Apparently, free TSLs are lost outside our current observation and detection technologies. Bounded TSLs inside of atomic nuclei are interpreted by existing theories of interactions. It is possible to model their occurrence and consumption during the nuclear transformation and annihilation processes. Their role in the construction of the nucleus and their number are known. It should be possible to find some experimental methods that could verify the physical existence of TSL (the Y-Particle) and its mass unit by balancing all measurable masses and energies.

16. Conclusions and Outlook

The YY model opens up a broad spectrum of theoretical and experimental research in atomic physics and molecular chemistry.
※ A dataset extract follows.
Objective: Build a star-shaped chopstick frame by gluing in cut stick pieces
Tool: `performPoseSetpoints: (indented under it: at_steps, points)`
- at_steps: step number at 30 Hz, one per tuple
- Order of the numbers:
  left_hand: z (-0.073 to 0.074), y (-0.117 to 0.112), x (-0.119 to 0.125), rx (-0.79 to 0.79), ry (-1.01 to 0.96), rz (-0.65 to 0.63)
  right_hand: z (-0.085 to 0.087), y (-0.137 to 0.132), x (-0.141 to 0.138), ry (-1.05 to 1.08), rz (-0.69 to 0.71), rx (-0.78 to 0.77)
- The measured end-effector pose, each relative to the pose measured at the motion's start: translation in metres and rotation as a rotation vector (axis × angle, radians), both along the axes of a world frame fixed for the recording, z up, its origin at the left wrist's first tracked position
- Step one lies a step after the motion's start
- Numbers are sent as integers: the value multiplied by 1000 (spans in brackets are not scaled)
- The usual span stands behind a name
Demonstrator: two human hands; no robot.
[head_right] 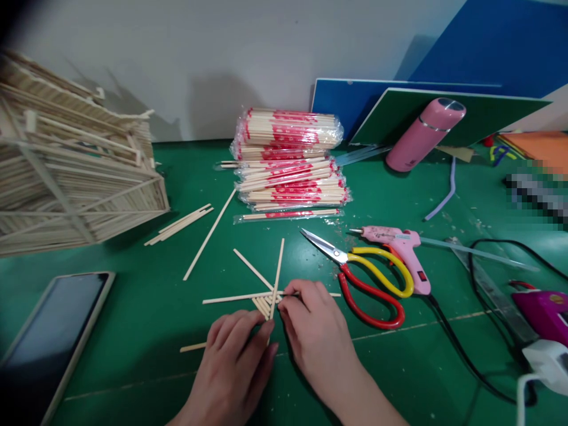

On the basis of the detailed construction structure of the atomic nucleus and its variants, electrostatic and quantum field calculations could deliver more filigree results than is currently possible. For example, how is the three-dimensional structure of a heavy atomic nucleus contracted in some parts and stretched or folded in other parts by electrostatic interactions between protonheads and neutronheads (both negatively charged) and protonides (positively charged).

So far, the governing forces for the PSL and TSL are hypotheses. A possible way to give them a basis is to combine them with QCD interpretation. Alternatively, similar methods from QCD can be used to clarify the necessary interactions in the YY model. The idea that the particle interactions are based on the cyclic groups Z2 (charges, materialized by the PSLs) and Z3 (colors, materialized by the TSLs) could be derived from this model for future analyses (Ref. [19]).

The distribution of electron clouds in orbitals around the atomic nucleus will also be important. A more detailed atomic model will reveal more details of the orbitals as well as molecular-level structures that have been hidden so far.

An isotope of an atom can have different nuclear structure configurations, as already shown for tritium H-3 (Figure 11) and for helium He-4 (Figure 13, Figure 16 and Figure 17). The search for differences in physical and chemical properties can reveal interesting aspects and contribute to the research of radioactive decay processes.

The possible relationship of the YY model to the existing preon model (Ref. [20] and [21]) is an open question. In the preon model, the compositeness as substructure is suggested to go beyond the Standard Model.

Conflicts of Interest

The authors declare no conflicts of interest regarding the publication of this paper.